The OP's question, regarding how noise that is not audible beyond a very short distance from the speaker when no music is playing might have audible significance, is an excellent one, that I've pondered myself at times.
I think that Kijanki's answers are on the mark.
In the digital domain, the explanation is easy, namely jitter effects, as he indicated.
In the analog domain, it is not that clear, but the one explanation that occurs to me relates to intermodulation effects, as he also indicated. The ear is much more sensitive to some frequencies than to others, as can be seen in the figure in this Wikipedia writeup on the
Fletcher-Munson Effect. Non-linearities in the speakers, and perhaps also in the electronic components that are in the analog signal path, will result to some degree in intermodulation effects, producing (at very low but conceivably significant levels) new frequencies corresponding to the sum and difference between all of the frequency components that are present. Hiss typically contains a mix of essentially all frequencies within some broad range, especially in the upper treble region (and beyond, at ultrasonic frequencies that are inaudible in themselves).

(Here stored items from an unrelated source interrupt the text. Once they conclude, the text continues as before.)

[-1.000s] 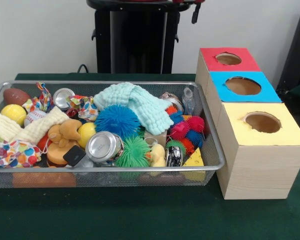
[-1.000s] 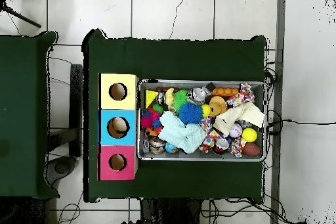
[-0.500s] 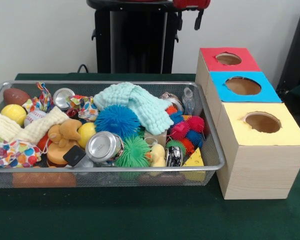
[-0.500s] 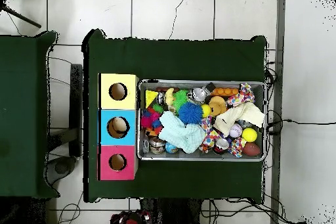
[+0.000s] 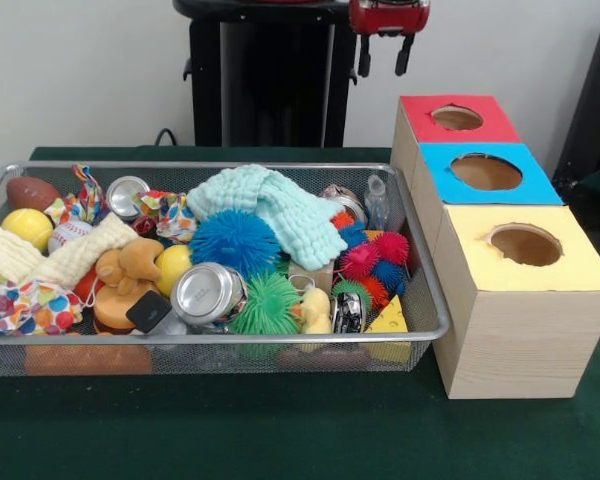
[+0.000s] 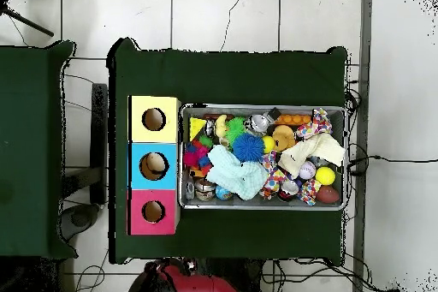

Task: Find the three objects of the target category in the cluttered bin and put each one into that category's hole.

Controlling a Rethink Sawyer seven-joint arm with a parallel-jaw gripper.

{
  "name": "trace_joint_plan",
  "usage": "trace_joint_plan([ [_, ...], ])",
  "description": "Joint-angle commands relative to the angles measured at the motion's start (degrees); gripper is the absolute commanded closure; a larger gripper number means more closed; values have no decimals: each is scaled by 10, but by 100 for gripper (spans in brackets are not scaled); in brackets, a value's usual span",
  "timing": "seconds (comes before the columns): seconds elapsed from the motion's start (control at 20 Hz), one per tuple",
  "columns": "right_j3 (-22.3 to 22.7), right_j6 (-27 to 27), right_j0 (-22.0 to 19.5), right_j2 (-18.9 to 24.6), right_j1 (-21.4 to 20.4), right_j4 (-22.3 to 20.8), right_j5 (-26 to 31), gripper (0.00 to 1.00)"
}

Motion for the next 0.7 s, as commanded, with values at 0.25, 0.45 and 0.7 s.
trace_joint_plan([
  [0.25,-163,59,0,41,9,29,140,0],
  [0.45,-176,53,-6,44,8,19,157,0],
  [0.7,-198,39,-18,53,2,14,192,0],
])
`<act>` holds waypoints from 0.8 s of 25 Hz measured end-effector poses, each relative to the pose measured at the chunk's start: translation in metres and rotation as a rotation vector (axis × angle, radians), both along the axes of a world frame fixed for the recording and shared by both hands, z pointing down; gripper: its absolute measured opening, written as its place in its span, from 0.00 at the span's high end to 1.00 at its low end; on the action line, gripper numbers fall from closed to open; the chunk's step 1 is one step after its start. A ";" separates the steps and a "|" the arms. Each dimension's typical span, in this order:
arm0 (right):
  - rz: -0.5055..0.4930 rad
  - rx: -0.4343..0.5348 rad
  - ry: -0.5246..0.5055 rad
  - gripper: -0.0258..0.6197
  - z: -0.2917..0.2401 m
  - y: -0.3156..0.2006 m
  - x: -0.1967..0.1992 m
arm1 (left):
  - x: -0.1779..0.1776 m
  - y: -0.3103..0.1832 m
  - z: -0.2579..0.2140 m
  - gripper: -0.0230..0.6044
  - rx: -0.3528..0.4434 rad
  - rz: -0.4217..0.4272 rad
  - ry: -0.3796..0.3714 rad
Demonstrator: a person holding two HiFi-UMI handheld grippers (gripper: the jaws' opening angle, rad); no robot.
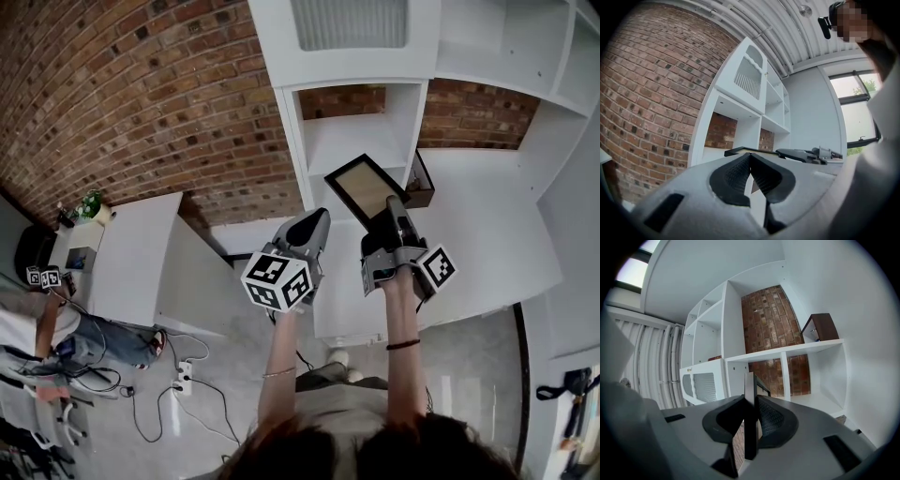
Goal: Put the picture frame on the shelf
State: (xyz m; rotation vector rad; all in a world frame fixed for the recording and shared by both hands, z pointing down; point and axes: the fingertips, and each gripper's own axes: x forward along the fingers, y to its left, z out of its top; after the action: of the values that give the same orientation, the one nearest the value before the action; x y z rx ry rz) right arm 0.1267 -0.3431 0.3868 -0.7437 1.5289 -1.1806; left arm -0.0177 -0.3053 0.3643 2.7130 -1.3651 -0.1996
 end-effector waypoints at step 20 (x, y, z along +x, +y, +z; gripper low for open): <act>0.058 -0.024 0.013 0.85 0.002 -0.067 -0.013 | -0.004 -0.070 0.005 0.95 -0.018 0.048 0.016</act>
State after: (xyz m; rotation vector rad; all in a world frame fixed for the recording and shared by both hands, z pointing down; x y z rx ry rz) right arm 0.1138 -0.4098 0.3892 -0.8075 1.4962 -1.1547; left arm -0.0220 -0.3748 0.3689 2.7201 -1.2891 -0.2032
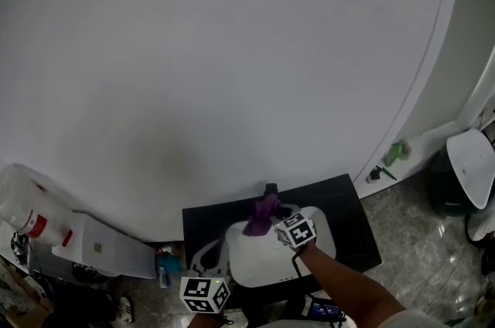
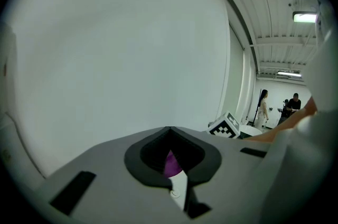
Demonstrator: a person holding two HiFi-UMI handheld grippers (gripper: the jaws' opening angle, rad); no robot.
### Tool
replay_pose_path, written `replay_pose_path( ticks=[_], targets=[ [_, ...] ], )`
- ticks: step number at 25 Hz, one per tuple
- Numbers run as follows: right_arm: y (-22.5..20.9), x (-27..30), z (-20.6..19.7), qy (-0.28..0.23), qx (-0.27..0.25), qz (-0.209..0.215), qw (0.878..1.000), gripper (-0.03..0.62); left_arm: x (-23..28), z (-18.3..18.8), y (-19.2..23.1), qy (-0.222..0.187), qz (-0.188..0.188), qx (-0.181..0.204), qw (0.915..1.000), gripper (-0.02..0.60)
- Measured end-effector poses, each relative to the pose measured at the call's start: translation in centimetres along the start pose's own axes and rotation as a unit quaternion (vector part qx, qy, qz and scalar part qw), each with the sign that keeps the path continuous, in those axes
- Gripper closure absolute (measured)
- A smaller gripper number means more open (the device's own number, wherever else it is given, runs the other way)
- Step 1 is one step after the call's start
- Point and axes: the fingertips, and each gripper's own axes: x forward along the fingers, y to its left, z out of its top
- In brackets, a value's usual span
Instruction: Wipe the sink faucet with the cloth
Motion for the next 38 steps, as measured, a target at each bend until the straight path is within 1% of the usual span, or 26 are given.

Perhaps intermodulation of some of the frequency components of the music (and perhaps also frequency components of recorded noise, tape hiss, and/or LP surface noise) with those upper treble and ultrasonic system noise components results in difference frequencies in the lower treble or mid-range regions, where the ear is more sensitive.
That's my speculation, anyway, elaborating on what IMO were excellent answers by Kijanki.
Regards,
-- Al